Aku menyeruak meminta terlepas, karena aku masih ingin berlarian dan tertawa bersama teman-teman ku. sayang kau bukan orang biasa. Entah dari mana ruang itu mulai terbangun. Seolah jajaran trails sudah berjajar dihadapan ku dan kau asingkan diriku pada ruang pribadi mu.      

Lihat! Dia miliku! Tak ada yang boleh menyentuhnya!.      

Demikianlah dirimu mengumandangkan kepimilikan.      

Cukup! Aku ingin pergi ke sana..      

Sejenak melihat dunia lama..      

Aku rindu diri ku yang dulu, dan dunia sederhana yang kini bagai dua orang asing tak bisa saling menyapa..      

Biarkan aku bermain lagi, berlarian menemukan tawa ku. Jangan pernah kau merasa sendiri, aku pun pasti mengajak mu. Hanya sedikit kelonggaran tentang arti kepemilikan yang di dalamnya tiada keabadian.      

.     

.     

"Surya dia.. Ah' gimana Aruna sekarang?". Pria ini kacau, lebih dari panik. Semua otaknya terfokus untuk segera sampai dan mengetahui kondisi istrinya.      

"Dia baru dipindahkan ke kamar". Keduanya berjalan cepat menyusuri lorong rumah sakit. Sejenak terlihat sekretarisnya terhenti, kemudian mengamati keadaan bosnya.      

"Apa yang terjadi? Tangan mu? Ah' kau benar-benar terlihat berantakan".      

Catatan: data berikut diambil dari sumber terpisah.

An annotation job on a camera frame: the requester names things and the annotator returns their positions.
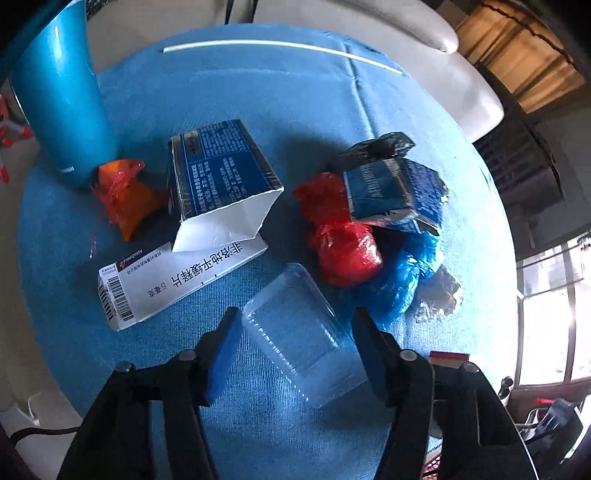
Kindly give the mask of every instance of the white plastic strip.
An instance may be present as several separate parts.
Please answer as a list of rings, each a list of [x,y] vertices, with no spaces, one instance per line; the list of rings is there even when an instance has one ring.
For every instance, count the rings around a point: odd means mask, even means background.
[[[340,57],[346,57],[351,60],[362,61],[364,63],[368,63],[375,67],[379,67],[384,70],[388,70],[389,72],[398,73],[402,75],[400,70],[392,68],[388,65],[384,65],[378,61],[373,61],[370,59],[366,59],[364,57],[360,57],[358,55],[353,55],[352,53],[347,53],[345,51],[339,50],[332,50],[331,48],[324,48],[324,47],[317,47],[315,45],[307,45],[305,43],[293,43],[289,41],[276,41],[276,40],[210,40],[210,41],[198,41],[193,43],[183,43],[180,45],[172,45],[170,47],[164,47],[163,53],[169,53],[171,51],[179,51],[179,50],[188,50],[190,48],[202,48],[202,47],[220,47],[224,45],[266,45],[266,46],[274,46],[274,47],[291,47],[291,48],[301,48],[302,50],[314,50],[314,51],[321,51],[323,53],[330,53],[333,55],[338,55]]]

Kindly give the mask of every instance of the window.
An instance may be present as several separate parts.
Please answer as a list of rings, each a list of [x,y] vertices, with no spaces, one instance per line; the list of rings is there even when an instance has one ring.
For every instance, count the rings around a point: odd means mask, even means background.
[[[519,262],[517,273],[523,300],[515,383],[591,377],[591,233]]]
[[[565,288],[523,301],[524,341],[520,383],[564,380],[571,314]]]

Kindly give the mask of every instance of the cable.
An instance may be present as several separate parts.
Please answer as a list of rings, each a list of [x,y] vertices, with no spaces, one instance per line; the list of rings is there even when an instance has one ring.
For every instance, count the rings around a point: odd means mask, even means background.
[[[65,435],[67,433],[75,433],[79,428],[80,427],[72,427],[69,429],[50,430],[38,429],[36,427],[27,427],[26,429],[17,430],[14,432],[12,435],[10,435],[9,440],[14,446],[16,446],[18,442],[29,435]]]
[[[378,61],[366,59],[365,57],[360,57],[359,55],[353,55],[352,53],[348,53],[346,51],[340,50],[332,50],[331,48],[324,48],[324,47],[317,47],[315,45],[308,45],[306,43],[295,43],[289,41],[279,41],[279,40],[207,40],[207,41],[198,41],[192,43],[183,43],[180,45],[171,45],[169,47],[164,47],[162,52],[163,53],[170,53],[173,51],[180,51],[180,50],[188,50],[190,48],[203,48],[203,47],[221,47],[221,46],[228,46],[228,45],[263,45],[263,46],[272,46],[272,47],[291,47],[291,48],[301,48],[302,50],[314,50],[320,51],[322,53],[330,53],[333,55],[338,55],[340,57],[345,57],[351,60],[362,61],[369,65],[373,65],[375,67],[380,67],[384,70],[388,70],[389,72],[396,73],[398,75],[402,75],[402,71],[397,70],[389,65],[384,65]]]
[[[232,8],[234,7],[234,0],[226,1],[226,21],[224,25],[228,25],[230,23],[230,15],[232,15]]]
[[[524,443],[526,445],[529,445],[530,443],[534,443],[536,440],[539,440],[540,438],[547,437],[548,435],[553,435],[555,433],[558,433],[560,430],[562,430],[562,427],[558,427],[558,428],[552,429],[552,430],[546,430],[545,432],[542,432],[542,433],[526,440]]]
[[[258,5],[258,0],[252,0],[252,15],[251,15],[251,23],[255,22],[255,14],[256,14],[256,7]]]

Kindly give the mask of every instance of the curtain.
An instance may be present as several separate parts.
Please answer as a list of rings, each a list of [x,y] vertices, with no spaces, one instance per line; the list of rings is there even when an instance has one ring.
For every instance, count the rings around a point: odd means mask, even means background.
[[[584,84],[558,38],[533,14],[503,0],[485,0],[456,29],[458,52],[482,63],[534,112]]]

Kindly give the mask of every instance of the barcode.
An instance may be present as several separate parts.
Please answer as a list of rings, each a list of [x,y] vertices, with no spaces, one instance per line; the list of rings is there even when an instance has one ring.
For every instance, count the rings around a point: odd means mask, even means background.
[[[99,297],[100,302],[103,304],[103,310],[105,311],[107,322],[110,322],[111,320],[113,320],[115,314],[113,313],[113,309],[111,308],[111,303],[109,302],[109,294],[105,290],[103,282],[99,283]]]
[[[125,290],[121,285],[121,280],[119,276],[111,277],[107,279],[107,283],[109,285],[109,290],[113,294],[113,299],[115,300],[115,309],[121,320],[127,322],[127,320],[131,320],[134,318],[134,313],[129,306],[129,300],[127,299],[127,295],[125,294]]]

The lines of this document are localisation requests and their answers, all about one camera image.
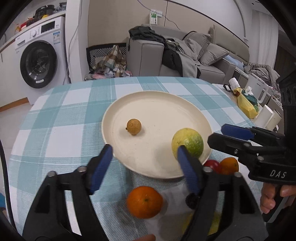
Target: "wooden baseboard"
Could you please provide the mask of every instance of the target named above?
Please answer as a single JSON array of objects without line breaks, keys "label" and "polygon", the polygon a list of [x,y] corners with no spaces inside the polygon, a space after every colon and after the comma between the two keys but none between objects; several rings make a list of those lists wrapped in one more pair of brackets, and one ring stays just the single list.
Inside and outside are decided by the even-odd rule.
[{"label": "wooden baseboard", "polygon": [[0,107],[0,112],[8,110],[8,109],[16,107],[16,106],[19,106],[19,105],[22,105],[22,104],[26,104],[26,103],[29,103],[29,100],[27,97]]}]

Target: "white curtain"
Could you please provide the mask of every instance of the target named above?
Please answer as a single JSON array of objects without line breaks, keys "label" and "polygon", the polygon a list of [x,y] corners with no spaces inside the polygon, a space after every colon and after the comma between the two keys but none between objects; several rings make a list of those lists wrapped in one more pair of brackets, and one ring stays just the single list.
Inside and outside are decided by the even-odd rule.
[{"label": "white curtain", "polygon": [[274,68],[279,38],[279,26],[274,17],[253,10],[250,62]]}]

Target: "headboard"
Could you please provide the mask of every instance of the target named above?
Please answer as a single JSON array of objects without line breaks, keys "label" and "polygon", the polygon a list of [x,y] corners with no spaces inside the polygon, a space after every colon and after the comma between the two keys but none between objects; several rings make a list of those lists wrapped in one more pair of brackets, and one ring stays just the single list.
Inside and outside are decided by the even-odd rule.
[{"label": "headboard", "polygon": [[209,33],[212,35],[213,44],[229,50],[231,57],[238,59],[244,64],[249,62],[249,47],[233,33],[215,24],[214,27],[210,27]]}]

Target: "blue gripper pad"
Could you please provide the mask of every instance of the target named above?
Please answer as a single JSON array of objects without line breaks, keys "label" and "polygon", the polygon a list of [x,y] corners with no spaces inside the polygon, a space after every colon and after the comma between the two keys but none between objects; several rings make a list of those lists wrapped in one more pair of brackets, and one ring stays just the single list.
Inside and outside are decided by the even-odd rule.
[{"label": "blue gripper pad", "polygon": [[198,195],[201,189],[200,178],[202,177],[197,176],[197,173],[194,171],[190,164],[189,158],[190,154],[188,153],[186,147],[180,146],[178,148],[178,161],[184,173],[187,187],[191,192]]},{"label": "blue gripper pad", "polygon": [[221,132],[223,135],[234,137],[237,139],[248,141],[250,139],[253,139],[255,135],[249,130],[244,127],[224,124],[221,127]]},{"label": "blue gripper pad", "polygon": [[100,189],[112,158],[112,146],[106,144],[99,156],[93,157],[87,164],[87,185],[91,194]]}]

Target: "floor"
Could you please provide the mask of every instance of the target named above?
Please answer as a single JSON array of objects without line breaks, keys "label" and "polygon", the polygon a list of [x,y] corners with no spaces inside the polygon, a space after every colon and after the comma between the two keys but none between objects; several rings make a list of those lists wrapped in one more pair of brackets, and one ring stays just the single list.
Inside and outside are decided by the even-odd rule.
[{"label": "floor", "polygon": [[[30,109],[31,105],[27,103],[0,112],[0,140],[4,149],[6,161],[9,160],[19,127]],[[0,168],[0,193],[4,194],[2,168]]]}]

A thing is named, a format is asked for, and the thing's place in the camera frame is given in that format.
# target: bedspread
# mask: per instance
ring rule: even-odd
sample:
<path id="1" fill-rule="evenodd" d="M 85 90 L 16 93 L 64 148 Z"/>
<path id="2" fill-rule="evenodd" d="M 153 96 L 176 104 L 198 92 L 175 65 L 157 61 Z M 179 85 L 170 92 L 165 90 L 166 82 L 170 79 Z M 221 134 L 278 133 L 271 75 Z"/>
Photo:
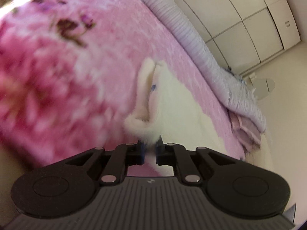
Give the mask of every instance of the bedspread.
<path id="1" fill-rule="evenodd" d="M 135 141 L 122 122 L 133 110 L 146 57 L 165 60 L 229 155 L 244 155 L 226 109 L 141 0 L 24 1 L 15 0 L 20 6 L 8 14 L 7 6 L 0 9 L 0 130 L 34 166 Z"/>

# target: white wall
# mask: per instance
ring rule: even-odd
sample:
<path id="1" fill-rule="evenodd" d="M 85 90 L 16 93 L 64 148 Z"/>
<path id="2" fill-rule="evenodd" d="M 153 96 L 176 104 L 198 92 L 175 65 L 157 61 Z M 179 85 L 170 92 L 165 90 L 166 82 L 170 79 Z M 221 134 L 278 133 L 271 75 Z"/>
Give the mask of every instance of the white wall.
<path id="1" fill-rule="evenodd" d="M 307 0 L 287 0 L 292 10 L 301 39 L 307 42 Z"/>
<path id="2" fill-rule="evenodd" d="M 275 172 L 291 187 L 296 223 L 307 219 L 307 43 L 299 43 L 255 71 L 275 89 L 259 106 L 267 118 L 267 140 Z"/>

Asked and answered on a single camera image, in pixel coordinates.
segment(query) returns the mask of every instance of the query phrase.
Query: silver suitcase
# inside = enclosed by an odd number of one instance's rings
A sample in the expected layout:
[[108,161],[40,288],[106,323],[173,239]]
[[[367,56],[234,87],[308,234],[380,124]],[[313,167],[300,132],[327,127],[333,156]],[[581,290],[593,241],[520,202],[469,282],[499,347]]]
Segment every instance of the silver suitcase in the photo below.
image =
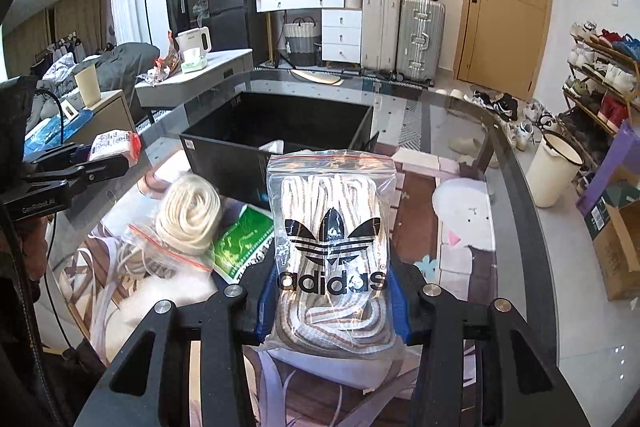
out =
[[402,0],[362,0],[360,64],[366,70],[396,68]]
[[402,1],[396,62],[399,74],[418,82],[434,79],[440,61],[444,15],[444,4],[439,1]]

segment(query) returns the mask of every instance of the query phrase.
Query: laundry basket
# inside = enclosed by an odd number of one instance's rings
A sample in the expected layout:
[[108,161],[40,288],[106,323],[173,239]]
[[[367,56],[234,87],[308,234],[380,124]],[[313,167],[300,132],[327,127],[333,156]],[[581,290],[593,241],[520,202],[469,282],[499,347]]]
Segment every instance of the laundry basket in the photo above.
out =
[[580,154],[567,140],[558,133],[544,132],[526,176],[536,206],[555,204],[582,164]]
[[316,44],[320,43],[320,26],[311,17],[298,17],[282,28],[289,55],[289,62],[294,66],[315,66]]

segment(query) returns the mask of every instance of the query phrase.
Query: green and white package
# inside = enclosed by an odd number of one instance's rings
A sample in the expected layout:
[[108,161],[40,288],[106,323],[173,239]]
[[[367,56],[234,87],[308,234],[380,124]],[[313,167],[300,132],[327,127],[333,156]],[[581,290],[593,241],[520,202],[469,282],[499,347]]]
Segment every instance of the green and white package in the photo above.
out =
[[273,219],[246,206],[209,250],[213,268],[227,283],[237,283],[247,266],[264,260],[272,240]]

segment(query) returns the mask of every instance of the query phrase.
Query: white trash can
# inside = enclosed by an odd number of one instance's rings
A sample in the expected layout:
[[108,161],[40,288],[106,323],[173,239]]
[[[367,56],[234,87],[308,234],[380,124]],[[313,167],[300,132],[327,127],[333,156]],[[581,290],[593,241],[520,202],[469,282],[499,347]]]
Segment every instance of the white trash can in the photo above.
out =
[[536,206],[555,204],[582,164],[582,157],[567,140],[545,131],[526,176]]

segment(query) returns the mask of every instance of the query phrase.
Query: gray blanket
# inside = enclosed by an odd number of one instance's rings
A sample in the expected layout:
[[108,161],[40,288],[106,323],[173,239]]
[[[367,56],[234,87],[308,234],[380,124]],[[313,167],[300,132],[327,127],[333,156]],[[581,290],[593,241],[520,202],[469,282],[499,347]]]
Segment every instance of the gray blanket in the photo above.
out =
[[[62,99],[66,94],[76,89],[75,75],[80,71],[95,65],[95,73],[98,77],[98,84],[101,91],[111,91],[121,89],[124,97],[131,107],[134,101],[134,86],[136,77],[140,73],[146,73],[156,63],[156,58],[160,56],[160,50],[150,44],[143,42],[128,42],[116,46],[110,52],[104,52],[100,57],[92,58],[81,62],[73,69],[61,82],[53,83],[50,80],[40,80],[38,87],[49,89],[58,98]],[[71,105],[76,109],[84,107],[79,94],[68,98]],[[27,131],[31,130],[42,118],[49,118],[58,113],[58,106],[50,97],[45,99],[42,95],[36,95],[33,100],[33,110],[27,126]]]

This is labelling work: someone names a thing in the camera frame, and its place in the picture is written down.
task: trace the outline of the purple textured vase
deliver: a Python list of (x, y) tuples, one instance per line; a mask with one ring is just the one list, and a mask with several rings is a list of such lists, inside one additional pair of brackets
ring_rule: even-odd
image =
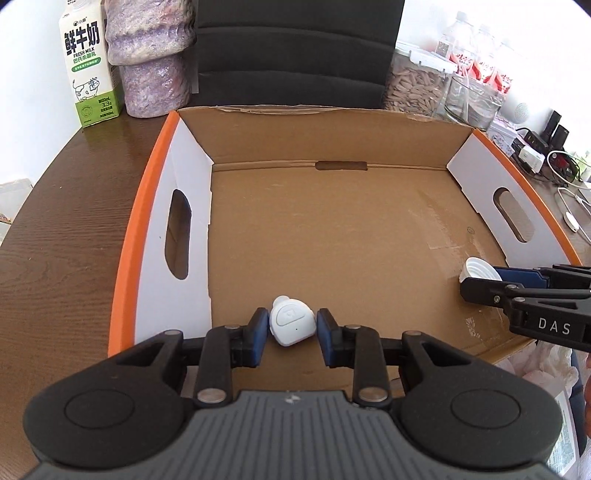
[(191, 97), (181, 54), (119, 68), (127, 113), (137, 118), (166, 115)]
[(195, 40), (191, 0), (110, 0), (105, 38), (111, 65), (137, 65), (183, 51)]

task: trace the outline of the milk carton
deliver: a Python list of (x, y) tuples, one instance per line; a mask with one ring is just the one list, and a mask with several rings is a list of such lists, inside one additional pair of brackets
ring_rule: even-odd
[(104, 0), (67, 0), (61, 42), (83, 127), (114, 118), (123, 108), (119, 70), (107, 61), (106, 25)]

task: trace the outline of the cardboard box bottom
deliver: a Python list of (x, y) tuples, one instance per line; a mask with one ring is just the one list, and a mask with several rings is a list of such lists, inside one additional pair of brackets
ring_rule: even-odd
[[(505, 258), (443, 169), (214, 170), (208, 248), (213, 326), (244, 324), (285, 294), (330, 309), (340, 325), (390, 338), (418, 329), (494, 360), (528, 342), (499, 310), (460, 297), (468, 257)], [(326, 368), (315, 338), (289, 348), (269, 338), (261, 366), (235, 371), (234, 383), (349, 390), (352, 372)]]

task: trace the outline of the white charger
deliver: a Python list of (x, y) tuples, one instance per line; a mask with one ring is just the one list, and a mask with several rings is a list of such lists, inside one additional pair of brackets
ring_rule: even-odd
[(536, 152), (529, 145), (524, 146), (519, 152), (519, 158), (527, 163), (534, 173), (540, 173), (544, 160), (546, 159), (541, 153)]
[(303, 301), (281, 295), (273, 301), (269, 328), (277, 343), (290, 346), (316, 333), (316, 317)]

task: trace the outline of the green label
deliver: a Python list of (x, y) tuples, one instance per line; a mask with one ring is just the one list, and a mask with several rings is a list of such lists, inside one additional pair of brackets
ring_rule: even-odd
[(84, 70), (87, 69), (88, 67), (92, 67), (94, 65), (98, 65), (100, 63), (100, 57), (97, 57), (95, 59), (86, 61), (84, 63), (79, 63), (78, 65), (74, 65), (72, 67), (72, 71), (73, 72), (79, 72), (80, 70)]
[(93, 98), (82, 100), (76, 104), (78, 116), (83, 127), (97, 124), (103, 120), (114, 118), (121, 113), (121, 106), (117, 101), (115, 91), (101, 93)]

"Aku belum ingin bercerita, banyak hal yang terjadi semalam. Biarkan aku memastikan Aruna sehat sebelum kau menceramahi ku".      

Surya menghembuskan nafasnya. Menenangkan dirinya sendiri.     

"Akan ku suruh orang membawakan baju ganti untuk mu". Keduanya kembali menyusuri lorong menuju ke kamar VVIP tempat nyonya muda Djoyodiningrat berada.      

.     

"Surya dia..??". Mahendra langsung berdiri ketika sekretarisnya keluar dari kamar sang istri. Dia menunggu dengan cemas di depan kamar tempat Aruna di baringkan.      

"Kau benar-benar tidak bisa melihatnya? Hen..!?". Pertanyaan Surya hanya dibalas anggukan lelah.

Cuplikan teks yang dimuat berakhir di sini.